In termini tattici e strategici, non c’è molto da aggiungere: l’importante, come abbiamo già accennato, è non voler esagerare e non essere troppo egoisti, perché nell’ultima stanza “buia” di ogni livello può sempre essere in agguato la temibile Trappola Macigno o, peggio ancora, un drago. Il sistema di superamento automatico delle stanze, sia in caso di vittoria che di sconfitta, garantisce comunque una certa resistenza anche ai più avventati e sprovveduti dei giocatori: non servono tiri salvezza contro un mostro sovradimensionato, e non si corre mai il rischio di rovinare un livello ostinandosi in uno scontro sfortunato.
Per contro, non si può pretendere una grandissima profondità da un titolo che richiede di pianificare soltanto l’uso di una carta tra le 5 o 6 possibili e non prevede specializzazioni né sviluppi particolari dei suoi personaggi (al massimo, si recuperano un paio di punti vita e qualche oggetto).
Altrettanto evidente è che, trattandosi essenzialmente di un card game, l’alea ha un ruolo alquanto determinante: non tanto nell’economia del singolo incontro (anzi: qui il caso è praticamente assente, se il party è sufficientemente affiatato e ha conservato le carte migliori per i momenti più difficili), quanto nel superamento del singolo livello e, in particolare, di quello finale. Al 5° piano del dungeon può attenderci un boss abbastanza clemente (come il negromante) oppure uno spietato (come la medusa) e magari questo è stato preceduto da un drago e/o da una trappola, conducendo l’intero party verso un’inesorabile sconfitta.
Inoltre, per quanto teoricamente il rischio sia sempre presente, quella che amiamo definire “sindrome della dinamite di Bang!” (cioè l’eliminazione di un giocatore prima della conclusione della partita) si verifica per fortuna molto di rado e, se accade, è comunque in prossimità del mostro finale, quindi l’attesa per tornare in gioco non è mai troppo lunga: certo è che tra gli oggetti non avrebbe guastato uno scroll di resurrezione, per eliminare il problema alla radice.

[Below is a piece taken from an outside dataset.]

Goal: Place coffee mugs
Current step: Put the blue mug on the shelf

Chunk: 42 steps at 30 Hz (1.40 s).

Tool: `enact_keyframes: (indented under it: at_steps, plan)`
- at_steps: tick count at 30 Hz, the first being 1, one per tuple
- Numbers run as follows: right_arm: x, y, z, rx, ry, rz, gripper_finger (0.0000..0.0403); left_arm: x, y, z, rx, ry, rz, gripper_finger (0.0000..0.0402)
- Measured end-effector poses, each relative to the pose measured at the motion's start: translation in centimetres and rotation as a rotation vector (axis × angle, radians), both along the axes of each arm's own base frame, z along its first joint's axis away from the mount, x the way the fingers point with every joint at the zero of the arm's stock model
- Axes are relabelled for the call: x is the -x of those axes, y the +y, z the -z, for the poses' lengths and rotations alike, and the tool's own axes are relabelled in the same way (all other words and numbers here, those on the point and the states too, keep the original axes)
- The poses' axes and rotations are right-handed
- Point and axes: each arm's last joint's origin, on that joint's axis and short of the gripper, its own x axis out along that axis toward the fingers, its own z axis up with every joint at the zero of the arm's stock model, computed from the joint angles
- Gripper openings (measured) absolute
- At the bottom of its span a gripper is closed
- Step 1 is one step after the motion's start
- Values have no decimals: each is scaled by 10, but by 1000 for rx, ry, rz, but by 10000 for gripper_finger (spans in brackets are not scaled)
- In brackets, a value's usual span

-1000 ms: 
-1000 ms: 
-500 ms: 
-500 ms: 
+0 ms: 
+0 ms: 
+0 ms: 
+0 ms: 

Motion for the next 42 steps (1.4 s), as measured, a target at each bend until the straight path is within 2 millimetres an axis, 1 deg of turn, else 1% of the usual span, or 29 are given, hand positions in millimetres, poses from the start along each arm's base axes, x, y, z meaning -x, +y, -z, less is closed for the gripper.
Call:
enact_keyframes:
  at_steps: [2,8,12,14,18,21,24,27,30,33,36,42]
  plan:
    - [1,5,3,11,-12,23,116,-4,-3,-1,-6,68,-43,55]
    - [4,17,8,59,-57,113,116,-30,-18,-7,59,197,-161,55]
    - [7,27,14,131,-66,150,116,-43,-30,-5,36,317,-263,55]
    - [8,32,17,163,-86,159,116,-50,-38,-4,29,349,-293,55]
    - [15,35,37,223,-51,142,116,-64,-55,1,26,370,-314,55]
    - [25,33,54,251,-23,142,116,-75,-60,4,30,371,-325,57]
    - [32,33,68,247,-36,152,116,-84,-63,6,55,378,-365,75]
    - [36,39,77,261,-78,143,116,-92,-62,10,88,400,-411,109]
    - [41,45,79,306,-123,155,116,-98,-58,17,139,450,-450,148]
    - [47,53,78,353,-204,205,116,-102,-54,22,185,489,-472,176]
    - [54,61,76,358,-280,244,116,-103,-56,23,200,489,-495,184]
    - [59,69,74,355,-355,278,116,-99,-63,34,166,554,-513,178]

Concludiamo con la scalabilità: il gioco si adatta molto bene a qualsiasi numero di partecipanti, almeno finché tutti sono in vita; si avverte qualche difficoltà solo in 3 nel momento in cui un giocatore muore, perché la potenza dei mostri non viene ulteriormente ridotta per sole 2 persone e, in questo modo, quasi tutti gli avversari diventano matematicamente invincibili.
Insomma, non dimenticate mai due adagi, mai così utili come in questo gioco: è vero che “chi fa da sé fa per tre”, ma è altrettanto vero che “l’unione fa la forza”.
POSOLOGIA:
Dungeon Raiders è un integratore del divertimento facilmente assimilabile da tutti, grazie alla rapidissima metabolizzazione e al principio attivo fantasy ad ampio spettro. Trattandosi di un titolo veloce e leggero, anche nei casi conclamati d’ipersensibilità all’alea difficilmente può provocare reazioni allergiche, che comunque tendono a risolversi spontaneamente alla successiva somministrazione: spesso, infatti, si rende necessario un immediato richiamo (denominato “rivincita”) per appianare eventuali divergenze e rivalità. Essendo, poi, così semplice e del tutto indipendente dalla lingua, può essere tranquillamente prescritto per uso pediatrico, quantomeno nei bambini di età superiore agli 8 anni.
SOTTOFONDO MUSICALE:
Il brano “In the garage” dei Weezer.
Si ringrazia Devir per aver reso disponibile la copia di valutazione del gioco.